Cela induit d’affronter la question de la propriété lucrative qui agit contre
les êtres humains et la nature.
C’est un autre
projet de société dépassant le capitalisme. Bayrou comme Trump le mettent
eux-mêmes à l’ordre du jour. En effet, bien au-delà de la présentation de
budget, les dirigeants en France comme aux États-Unis et ailleurs présentent de
véritables programmes antisociaux, anti-démocratiques, anti-écologiques, jetant
les travailleuses et les travailleurs les uns contre les autres dans une guerre
sociale sans fin pour alimenter l’accumulation capitaliste et le risque de plus
en plus élevée d’élargissement des guerres militaires.
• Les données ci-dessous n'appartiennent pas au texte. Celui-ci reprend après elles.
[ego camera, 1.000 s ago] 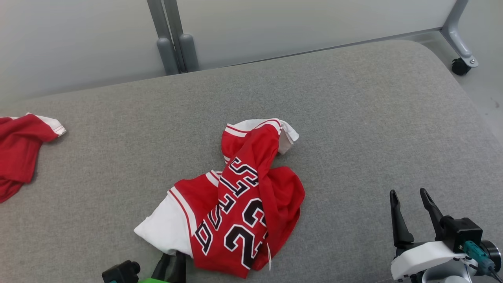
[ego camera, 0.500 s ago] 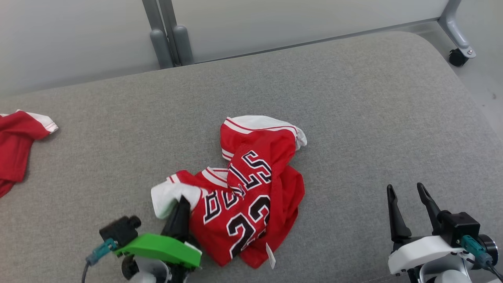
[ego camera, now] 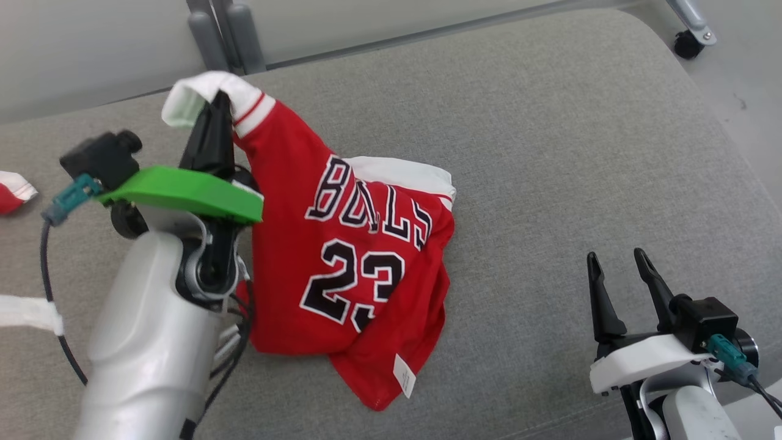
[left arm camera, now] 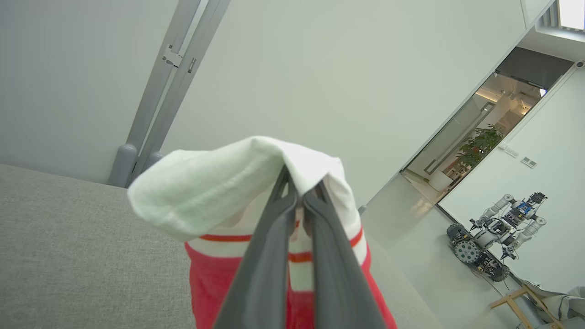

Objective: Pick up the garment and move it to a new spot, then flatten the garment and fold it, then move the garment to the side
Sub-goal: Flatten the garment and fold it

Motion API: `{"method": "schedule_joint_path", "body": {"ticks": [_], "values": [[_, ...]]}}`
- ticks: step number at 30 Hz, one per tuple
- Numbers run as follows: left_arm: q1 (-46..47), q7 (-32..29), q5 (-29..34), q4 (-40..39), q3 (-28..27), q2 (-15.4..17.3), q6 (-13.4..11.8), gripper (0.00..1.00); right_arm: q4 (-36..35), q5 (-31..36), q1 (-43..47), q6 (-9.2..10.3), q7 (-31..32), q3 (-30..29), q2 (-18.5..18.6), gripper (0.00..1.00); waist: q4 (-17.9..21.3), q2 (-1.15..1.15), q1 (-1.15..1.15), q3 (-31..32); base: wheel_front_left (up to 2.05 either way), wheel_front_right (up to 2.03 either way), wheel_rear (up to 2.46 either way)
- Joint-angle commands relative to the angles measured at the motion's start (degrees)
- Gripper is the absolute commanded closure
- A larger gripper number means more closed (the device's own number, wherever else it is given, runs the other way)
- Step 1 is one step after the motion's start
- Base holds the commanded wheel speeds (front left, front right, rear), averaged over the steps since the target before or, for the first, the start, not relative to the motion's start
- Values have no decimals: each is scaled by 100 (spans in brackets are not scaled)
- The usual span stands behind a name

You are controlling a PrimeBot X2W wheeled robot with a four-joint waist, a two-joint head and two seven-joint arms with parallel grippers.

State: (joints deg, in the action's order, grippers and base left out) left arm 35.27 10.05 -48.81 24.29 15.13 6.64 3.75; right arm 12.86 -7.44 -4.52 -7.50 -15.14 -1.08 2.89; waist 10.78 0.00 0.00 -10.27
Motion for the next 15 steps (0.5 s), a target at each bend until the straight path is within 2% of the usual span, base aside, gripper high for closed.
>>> {"method": "schedule_joint_path", "body": {"ticks": [1,9,15], "values": [[281,7,104,88,-40,105,-34,100,-21,-54,-104,2,-1,16,2,0,290,0,0,-354,0,0,0],[1923,302,648,1020,-85,478,-97,100,-41,-202,-323,2,-1,69,1,0,665,0,0,-963,0,0,0],[2530,510,1200,1762,-214,663,-222,100,-6,-255,-389,2,-1,181,2,0,805,0,0,-1092,0,0,0]]}}
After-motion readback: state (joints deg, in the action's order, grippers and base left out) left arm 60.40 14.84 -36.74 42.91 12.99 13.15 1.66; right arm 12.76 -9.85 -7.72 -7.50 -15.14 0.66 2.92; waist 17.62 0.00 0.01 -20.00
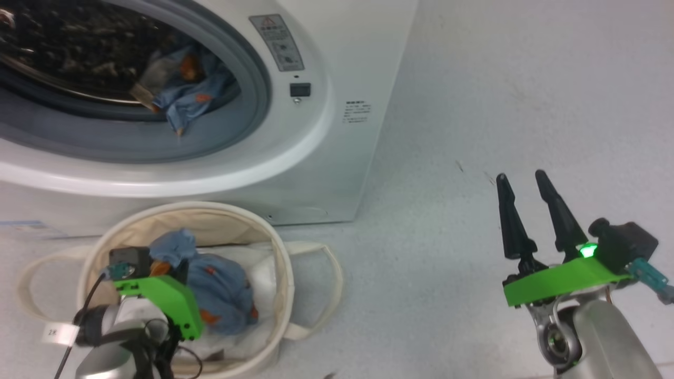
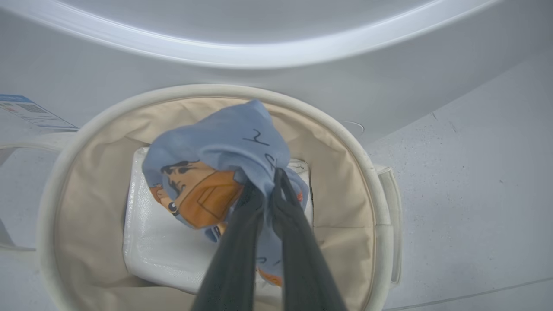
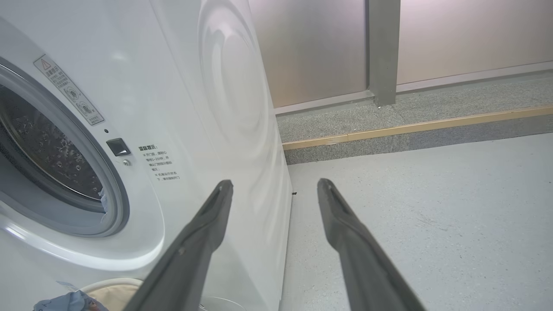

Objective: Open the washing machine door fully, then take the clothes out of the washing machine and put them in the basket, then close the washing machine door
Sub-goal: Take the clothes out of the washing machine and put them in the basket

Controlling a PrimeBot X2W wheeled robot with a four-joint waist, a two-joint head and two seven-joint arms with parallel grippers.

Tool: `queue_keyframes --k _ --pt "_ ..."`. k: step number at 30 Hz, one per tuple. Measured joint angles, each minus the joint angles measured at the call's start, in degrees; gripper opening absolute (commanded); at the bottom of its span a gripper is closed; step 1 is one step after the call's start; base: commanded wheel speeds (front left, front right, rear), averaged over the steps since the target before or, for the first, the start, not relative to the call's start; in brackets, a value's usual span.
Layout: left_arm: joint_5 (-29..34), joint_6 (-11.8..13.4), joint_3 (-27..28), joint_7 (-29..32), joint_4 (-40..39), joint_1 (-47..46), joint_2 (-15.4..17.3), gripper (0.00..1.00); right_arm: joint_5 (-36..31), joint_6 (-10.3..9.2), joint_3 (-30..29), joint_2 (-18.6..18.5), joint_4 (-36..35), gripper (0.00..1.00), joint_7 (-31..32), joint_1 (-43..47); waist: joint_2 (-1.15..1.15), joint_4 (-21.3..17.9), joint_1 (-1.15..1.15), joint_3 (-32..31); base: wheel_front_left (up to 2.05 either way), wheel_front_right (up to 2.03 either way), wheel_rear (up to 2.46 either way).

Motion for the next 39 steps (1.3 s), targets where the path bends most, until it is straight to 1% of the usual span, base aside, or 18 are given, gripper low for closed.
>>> queue_keyframes --k 4,9,13,23,29,30,31,32,33,36,39 --pt "-1.0 -0.6 0.1 1.7 4.1 -1.0 0.0 0.00 0.0 0.00 -0.3 0.0 -1.0 1.00 0.0 -0.9 0.00 -1.0 0.00 1.9 0.00 0.00 0.00" --pt "-2.4 -1.0 0.8 3.4 6.2 -2.0 0.2 0.00 0.0 0.00 -0.4 0.0 -1.4 1.00 0.0 -1.5 0.00 -1.9 0.00 4.4 0.00 0.00 0.00" --pt "-3.1 -1.5 1.1 4.3 6.7 -3.3 0.2 0.00 0.0 0.00 -0.7 0.0 -2.4 1.00 0.0 -2.4 0.00 -2.5 0.00 6.3 0.00 0.00 0.00" --pt "-3.5 -1.5 0.7 5.8 7.2 -5.6 0.8 0.00 -0.2 0.00 -1.3 0.0 -4.3 1.00 0.0 -3.7 0.00 -2.8 0.00 11.6 0.00 0.00 0.00" --pt "-3.5 -1.5 0.7 5.6 7.3 -5.6 1.4 0.00 -0.6 0.00 -1.5 0.0 -4.6 1.00 0.0 -4.4 0.00 -2.7 0.00 12.2 0.00 0.00 0.00" --pt "-3.5 -1.5 0.6 5.6 7.3 -5.6 1.5 0.02 -0.6 0.00 -1.5 0.0 -4.6 1.00 0.0 -4.4 0.00 -2.7 0.00 12.0 0.00 0.00 0.00" --pt "-3.6 -1.5 0.7 5.6 7.3 -5.6 1.5 0.29 -0.6 0.00 -1.5 0.0 -4.6 1.00 0.0 -4.4 0.00 -2.6 0.00 11.9 0.00 0.00 0.00" --pt "-4.2 -1.5 0.8 5.5 7.3 -5.6 1.5 0.90 -0.6 0.00 -1.5 0.0 -4.6 1.00 0.0 -4.4 0.00 -2.5 0.00 11.7 0.00 0.00 0.00" --pt "-4.6 -1.5 0.8 5.1 7.3 -5.6 1.5 1.00 -0.6 0.00 -1.5 0.1 -4.6 1.00 0.0 -4.4 0.00 -2.4 0.00 11.4 0.00 0.00 0.00" --pt "-4.7 -1.4 0.9 5.1 7.3 -5.5 1.4 1.00 -0.6 0.00 -1.4 0.1 -4.2 1.00 0.0 -4.4 0.00 -2.0 0.00 10.3 0.00 0.00 0.00" --pt "-4.7 -1.4 0.3 3.3 7.3 -4.8 1.2 1.00 -0.6 0.00 -1.2 0.0 -3.3 1.00 0.0 -4.2 0.00 -1.3 0.00 8.1 0.00 0.00 0.00"
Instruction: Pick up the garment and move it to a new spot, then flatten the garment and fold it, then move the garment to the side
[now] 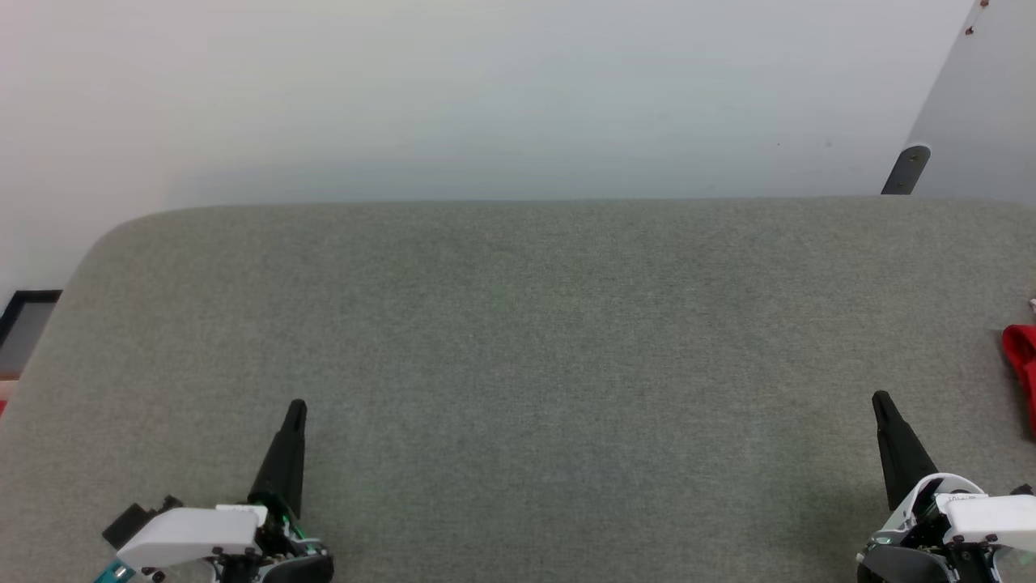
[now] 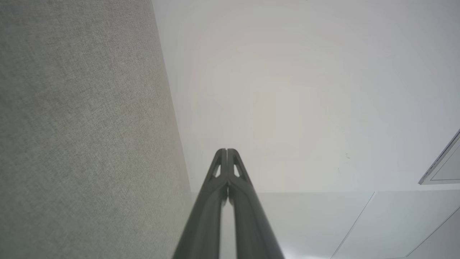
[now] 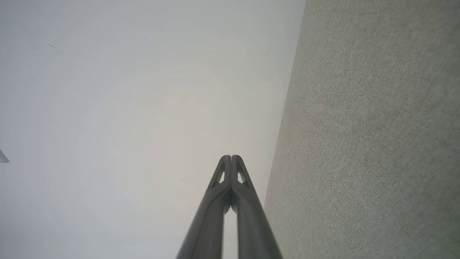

Mandataires des intérêts
du grand capital, ils dessinent les contours d’une société qui pousse à la
barbarie sous couvert de débats budgétaires présentés comme
« raisonnables » ou de « mauvais moment à passer ». Non, ce
n’est pas un mauvais moment, c’est une stratégie politique pour faire perdurer
un système miné par ses insolubles contradictions. Les dépasser implique de
dépasser le système lui-même, jusqu’à l’abolir.
Il n’y a pas de
temps à perdre pour mener des campagnes d’explications, des actions unies et
pour rassembler toutes celles et ceux qui vont souffrir de cette politique si
elle est mise en œuvre. Au-delà, tout ce qui peut être fait pour se réunir et
agir avec les comités locaux du Nouveau Front Populaire doit être fait. Il n’y a qu’une perspective à se
donner : le changement de politique et de société à préparer sans
attendre.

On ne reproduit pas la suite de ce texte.